**Required action:** Every record below must be copied exactly, with images dropped.

Dataset items
<<<<

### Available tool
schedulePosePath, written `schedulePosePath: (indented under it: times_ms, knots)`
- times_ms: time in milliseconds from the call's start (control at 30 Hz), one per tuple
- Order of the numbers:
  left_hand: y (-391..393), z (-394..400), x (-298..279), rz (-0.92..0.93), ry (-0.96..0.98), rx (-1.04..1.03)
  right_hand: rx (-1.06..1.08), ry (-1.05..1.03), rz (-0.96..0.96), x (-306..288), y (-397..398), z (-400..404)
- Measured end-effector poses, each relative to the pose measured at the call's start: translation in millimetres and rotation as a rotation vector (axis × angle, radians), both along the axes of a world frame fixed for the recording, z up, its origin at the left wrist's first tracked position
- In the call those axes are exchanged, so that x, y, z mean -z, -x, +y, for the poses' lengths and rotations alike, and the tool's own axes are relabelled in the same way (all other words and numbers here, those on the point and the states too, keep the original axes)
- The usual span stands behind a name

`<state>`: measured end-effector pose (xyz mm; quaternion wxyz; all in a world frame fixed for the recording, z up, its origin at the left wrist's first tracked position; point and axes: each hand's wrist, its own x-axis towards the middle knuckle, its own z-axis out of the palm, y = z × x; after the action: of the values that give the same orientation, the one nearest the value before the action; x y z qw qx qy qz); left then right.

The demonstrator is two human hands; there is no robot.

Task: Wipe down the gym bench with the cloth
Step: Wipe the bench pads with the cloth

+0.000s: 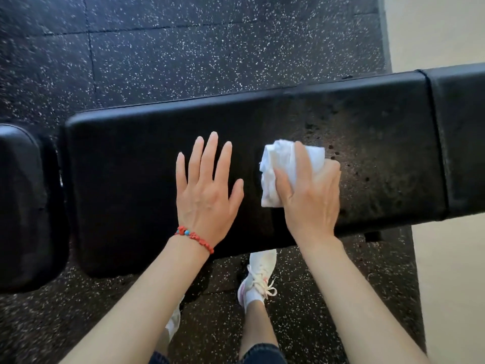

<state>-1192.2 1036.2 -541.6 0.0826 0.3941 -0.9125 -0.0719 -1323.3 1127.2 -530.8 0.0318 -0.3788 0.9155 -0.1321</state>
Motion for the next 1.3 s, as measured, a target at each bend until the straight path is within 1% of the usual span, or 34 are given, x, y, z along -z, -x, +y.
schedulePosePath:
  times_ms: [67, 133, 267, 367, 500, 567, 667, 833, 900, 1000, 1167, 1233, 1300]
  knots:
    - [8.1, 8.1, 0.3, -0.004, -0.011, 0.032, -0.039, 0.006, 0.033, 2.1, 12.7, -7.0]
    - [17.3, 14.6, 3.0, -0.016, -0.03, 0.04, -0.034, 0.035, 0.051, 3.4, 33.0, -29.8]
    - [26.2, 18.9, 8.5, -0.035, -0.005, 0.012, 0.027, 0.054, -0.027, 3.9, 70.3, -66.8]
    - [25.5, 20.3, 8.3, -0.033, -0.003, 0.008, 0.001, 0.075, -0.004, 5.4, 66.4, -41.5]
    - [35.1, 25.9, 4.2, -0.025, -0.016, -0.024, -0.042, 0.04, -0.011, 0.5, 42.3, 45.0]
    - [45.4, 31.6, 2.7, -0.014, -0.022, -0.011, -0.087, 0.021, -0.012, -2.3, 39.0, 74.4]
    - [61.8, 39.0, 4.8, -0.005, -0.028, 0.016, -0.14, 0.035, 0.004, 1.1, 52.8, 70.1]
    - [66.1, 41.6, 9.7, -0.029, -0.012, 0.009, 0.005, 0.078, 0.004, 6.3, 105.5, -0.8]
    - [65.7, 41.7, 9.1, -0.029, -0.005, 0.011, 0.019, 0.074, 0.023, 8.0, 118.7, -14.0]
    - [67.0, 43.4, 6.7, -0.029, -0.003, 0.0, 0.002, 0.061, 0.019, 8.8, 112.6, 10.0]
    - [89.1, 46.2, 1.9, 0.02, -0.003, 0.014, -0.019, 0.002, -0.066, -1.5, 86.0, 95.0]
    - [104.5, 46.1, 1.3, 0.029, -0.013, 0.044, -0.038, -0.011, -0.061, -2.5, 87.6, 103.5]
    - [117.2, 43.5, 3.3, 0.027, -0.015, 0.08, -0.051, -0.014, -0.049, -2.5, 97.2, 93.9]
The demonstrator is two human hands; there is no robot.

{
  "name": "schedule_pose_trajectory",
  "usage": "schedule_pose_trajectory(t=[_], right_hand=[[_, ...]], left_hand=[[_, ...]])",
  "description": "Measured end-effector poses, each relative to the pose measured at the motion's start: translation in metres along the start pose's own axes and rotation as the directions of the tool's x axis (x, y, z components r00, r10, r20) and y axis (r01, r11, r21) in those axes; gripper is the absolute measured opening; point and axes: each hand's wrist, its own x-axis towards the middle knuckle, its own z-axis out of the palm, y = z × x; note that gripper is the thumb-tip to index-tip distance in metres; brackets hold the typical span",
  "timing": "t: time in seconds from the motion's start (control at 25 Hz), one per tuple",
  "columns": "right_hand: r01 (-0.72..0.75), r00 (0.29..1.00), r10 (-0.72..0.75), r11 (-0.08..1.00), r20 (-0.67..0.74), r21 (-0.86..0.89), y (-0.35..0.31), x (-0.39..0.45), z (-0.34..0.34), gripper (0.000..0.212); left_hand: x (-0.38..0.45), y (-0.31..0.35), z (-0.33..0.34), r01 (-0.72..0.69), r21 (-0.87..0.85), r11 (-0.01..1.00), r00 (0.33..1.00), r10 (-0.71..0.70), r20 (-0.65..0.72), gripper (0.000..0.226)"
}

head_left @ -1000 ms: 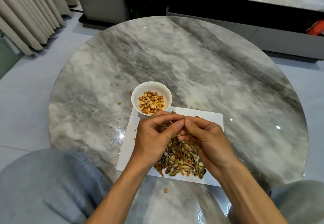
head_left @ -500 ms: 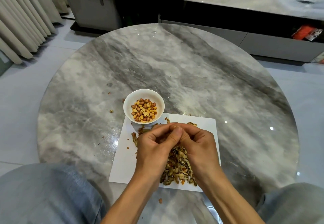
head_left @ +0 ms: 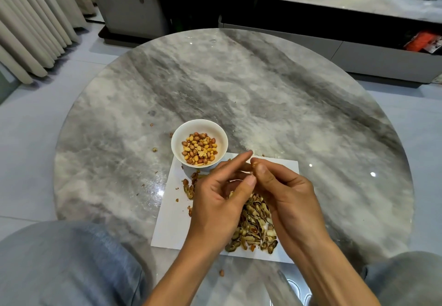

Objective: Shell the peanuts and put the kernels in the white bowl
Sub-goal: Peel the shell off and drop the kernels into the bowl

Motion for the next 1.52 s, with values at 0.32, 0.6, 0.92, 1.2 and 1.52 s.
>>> schedule_pose_trajectory(t=[0.32,0.6,0.92,1.2,1.52], right_hand=[[0.098,0.992,-0.072,0.958,0.106,-0.269,-0.019,0.001,-0.012,0.014],[0.282,0.958,-0.214,0.807,0.189,-0.518,-0.020,0.001,-0.011,0.016],[0.560,0.803,-0.492,0.429,0.337,-0.708,-0.007,-0.003,-0.009,0.016],[0.605,0.713,-0.645,0.367,0.275,-0.707,0.006,-0.005,-0.002,0.013],[0.481,0.859,-0.476,0.623,0.189,-0.617,-0.002,-0.003,-0.003,0.013]], left_hand=[[0.004,0.008,-0.011,-0.087,0.190,0.978,0.996,0.090,-0.009,0.031],[0.008,0.011,-0.012,-0.018,0.043,0.999,1.000,0.019,-0.019,0.030],[0.008,0.009,-0.007,0.134,-0.159,0.978,0.987,-0.146,-0.065,0.017],[0.003,0.010,0.000,0.201,-0.316,0.927,0.961,-0.249,-0.120,0.016],[0.010,0.013,-0.010,0.073,-0.005,0.997,0.991,-0.073,-0.111,0.015]])
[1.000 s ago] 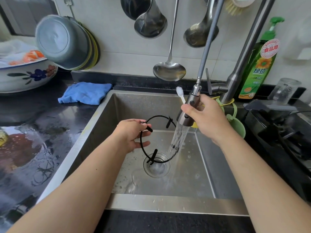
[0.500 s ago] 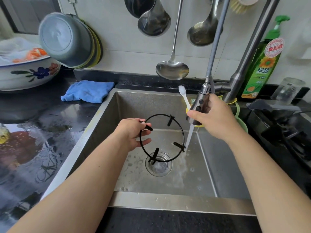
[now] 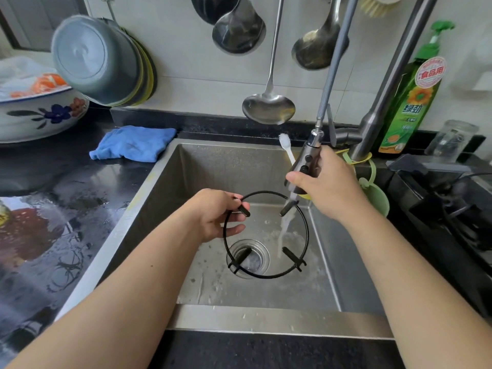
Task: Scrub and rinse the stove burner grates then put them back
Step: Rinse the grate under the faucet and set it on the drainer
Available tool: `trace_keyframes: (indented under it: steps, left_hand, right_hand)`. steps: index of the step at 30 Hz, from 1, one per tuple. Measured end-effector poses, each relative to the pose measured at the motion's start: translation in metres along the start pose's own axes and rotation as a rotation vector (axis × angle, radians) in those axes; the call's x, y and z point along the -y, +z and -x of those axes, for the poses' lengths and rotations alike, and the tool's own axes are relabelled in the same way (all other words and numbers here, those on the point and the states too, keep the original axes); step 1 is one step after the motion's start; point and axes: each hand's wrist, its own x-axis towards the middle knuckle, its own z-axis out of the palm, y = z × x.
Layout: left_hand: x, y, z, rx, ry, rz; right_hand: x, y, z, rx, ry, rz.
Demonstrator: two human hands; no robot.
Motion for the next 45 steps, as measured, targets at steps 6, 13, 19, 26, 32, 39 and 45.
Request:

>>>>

**Written answer:**
### Available tool
schedulePosePath, written `schedulePosePath: (indented under it: times_ms, knots)`
- times_ms: time in milliseconds from the call's start (control at 30 Hz), one per tuple
- Order of the numbers:
  left_hand: y (-391..393), z (-394..400), x (-298..279), rz (-0.92..0.93), ry (-0.96..0.98), rx (-1.04..1.03)
  right_hand: rx (-1.06..1.08), ry (-1.05..1.03), rz (-0.96..0.96), x (-306..288), y (-397..398), z (-400..404)
- Measured end-effector poses, each relative to the pose measured at the call's start: translation in millimetres and rotation as a rotation vector (axis × angle, radians), both along the axes of a world frame fixed for the recording, z up, its origin at the left wrist's first tracked position
- In the call those axes are exchanged, so that x, y, z mean -z, -x, +y, for the poses' lengths and rotations alike, and the tool's own axes are relabelled in the same way (all other words and numbers here, those on the point and the states too, keep the original axes)
- The usual span stands behind a name

`<state>`: measured end-effector pose (xyz mm; quaternion wxyz; all in a world frame fixed for the recording, z up, its origin at the left wrist's first tracked position; point and axes: each hand's wrist, its own x-axis towards the middle knuckle, its own z-axis out of the palm, y = z × x; after the action: of the values that give the same orientation, the one nearest the value before the action; x y z qw qx qy qz); left then right.

The demonstrator is two human hands; there is no robot.

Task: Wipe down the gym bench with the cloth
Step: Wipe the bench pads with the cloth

+0.000s: 

<state>-1192.2 1036.2 -541.6 0.0826 0.3941 -0.9125 -0.0719 -1323.3 1127.2 -530.8 0.0318 -0.3788 0.9155 -0.1321</state>
Motion for the next 1.3 s, as measured, a target at each bend until the straight path is within 1% of the usual span, or 34 are given, x, y, z along -z, -x, +y.
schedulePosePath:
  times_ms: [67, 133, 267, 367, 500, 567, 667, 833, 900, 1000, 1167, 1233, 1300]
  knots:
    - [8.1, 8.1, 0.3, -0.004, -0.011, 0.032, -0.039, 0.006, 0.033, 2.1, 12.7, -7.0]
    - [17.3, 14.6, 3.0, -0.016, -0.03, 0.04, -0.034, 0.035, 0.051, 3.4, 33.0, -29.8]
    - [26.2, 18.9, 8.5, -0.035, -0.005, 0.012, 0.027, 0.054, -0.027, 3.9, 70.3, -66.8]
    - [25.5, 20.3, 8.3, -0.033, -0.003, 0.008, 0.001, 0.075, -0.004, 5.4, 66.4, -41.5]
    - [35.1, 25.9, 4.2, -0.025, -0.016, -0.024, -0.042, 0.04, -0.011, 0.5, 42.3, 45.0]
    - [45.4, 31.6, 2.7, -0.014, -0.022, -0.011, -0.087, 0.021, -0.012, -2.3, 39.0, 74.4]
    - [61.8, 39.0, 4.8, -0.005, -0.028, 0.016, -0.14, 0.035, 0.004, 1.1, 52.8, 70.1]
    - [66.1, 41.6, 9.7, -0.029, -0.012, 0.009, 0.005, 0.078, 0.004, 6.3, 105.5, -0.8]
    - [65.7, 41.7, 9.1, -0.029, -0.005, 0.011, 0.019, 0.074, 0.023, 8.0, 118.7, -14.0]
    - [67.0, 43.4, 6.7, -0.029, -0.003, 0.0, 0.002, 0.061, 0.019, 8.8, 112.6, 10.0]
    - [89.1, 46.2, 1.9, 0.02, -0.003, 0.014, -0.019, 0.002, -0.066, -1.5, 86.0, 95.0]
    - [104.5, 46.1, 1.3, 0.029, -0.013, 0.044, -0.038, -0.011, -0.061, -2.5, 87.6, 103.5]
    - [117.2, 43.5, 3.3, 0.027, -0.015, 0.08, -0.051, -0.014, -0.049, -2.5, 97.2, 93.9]
The demonstrator is two human hands; there is no robot.

{
  "name": "schedule_pose_trajectory",
  "usage": "schedule_pose_trajectory(t=[_], right_hand=[[_, ...]], left_hand=[[_, ...]])",
  "description": "Measured end-effector poses, each relative to the pose measured at the motion's start: translation in metres along the start pose's own axes and rotation as the directions of the tool's x axis (x, y, z components r00, r10, r20) and y axis (r01, r11, r21) in those axes; gripper is the absolute measured opening; point and axes: each hand's wrist, its own x-axis towards the middle knuckle, its own z-axis out of the palm, y = z × x; note that gripper is the thumb-tip to index-tip distance in metres; brackets hold the typical span",
  "timing": "t: time in seconds from the motion's start (control at 25 Hz), one per tuple",
  "columns": "right_hand: r01 (-0.72..0.75), r00 (0.29..1.00), r10 (-0.72..0.75), r11 (-0.08..1.00), r20 (-0.67..0.74), r21 (-0.86..0.89), y (-0.35..0.31), x (-0.39..0.45), z (-0.34..0.34), gripper (0.000..0.212); left_hand: x (-0.38..0.45), y (-0.31..0.35), z (-0.33..0.34), r01 (-0.72..0.69), r21 (-0.87..0.85), r11 (-0.01..1.00), r00 (0.33..1.00), r10 (-0.71..0.70), r20 (-0.65..0.72), gripper (0.000..0.226)"
}

head_left @ -1000 ms: 
head_left @ -500 ms: 
head_left @ +0 ms: 

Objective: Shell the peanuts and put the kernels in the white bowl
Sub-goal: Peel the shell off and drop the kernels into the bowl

Motion for the next 1.52 s, with values at 0.32, 0.6, 0.92, 1.2 and 1.52 s.
>>> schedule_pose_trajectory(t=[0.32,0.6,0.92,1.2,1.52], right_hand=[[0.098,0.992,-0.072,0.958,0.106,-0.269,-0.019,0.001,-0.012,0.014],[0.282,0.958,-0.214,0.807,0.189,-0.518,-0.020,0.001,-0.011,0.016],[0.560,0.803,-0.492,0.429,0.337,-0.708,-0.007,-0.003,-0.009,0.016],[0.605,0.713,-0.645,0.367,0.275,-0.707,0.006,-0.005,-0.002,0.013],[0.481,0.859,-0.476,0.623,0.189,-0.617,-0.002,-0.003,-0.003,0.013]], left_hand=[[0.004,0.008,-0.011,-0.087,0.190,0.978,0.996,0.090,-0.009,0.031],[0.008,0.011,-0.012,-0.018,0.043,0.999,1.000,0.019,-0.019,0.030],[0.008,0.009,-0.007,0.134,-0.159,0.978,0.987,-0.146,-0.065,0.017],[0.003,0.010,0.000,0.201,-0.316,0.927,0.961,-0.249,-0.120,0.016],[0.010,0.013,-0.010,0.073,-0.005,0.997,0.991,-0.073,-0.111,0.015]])
[1.000 s ago] 
[0.500 s ago] 
[now] 
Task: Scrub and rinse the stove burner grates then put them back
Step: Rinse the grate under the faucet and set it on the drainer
Available tool: `trace_keyframes: (indented under it: steps, left_hand, right_hand)`. steps: index of the step at 30 Hz, from 1, one per tuple. Measured end-effector poses, each relative to the pose measured at the motion's start: translation in metres along the start pose's own axes and rotation as a rotation vector (axis × angle, radians) in those axes; the call's x, y and z point along the -y, +z and -x of those axes, for the poses' lengths and rotations alike, and the tool's own axes are relabelled in the same way (all other words and numbers here, those on the point and the states too, keep the original axes); step 1 is one step after the motion's start; point and axes: each hand's wrist, its own x-axis towards the middle knuckle, its own z-axis out of the palm, y = z × x.
Layout: left_hand: x, y, z, rx, ry, rz; right_hand: x, y, z, rx, ry, rz.
Demonstrator: two human hands; no robot.
Motion for the next 45 steps, as measured, targets at steps 6, 13, 19, 26, 32, 39 and 45.
Request:

The exercise requires no additional answer.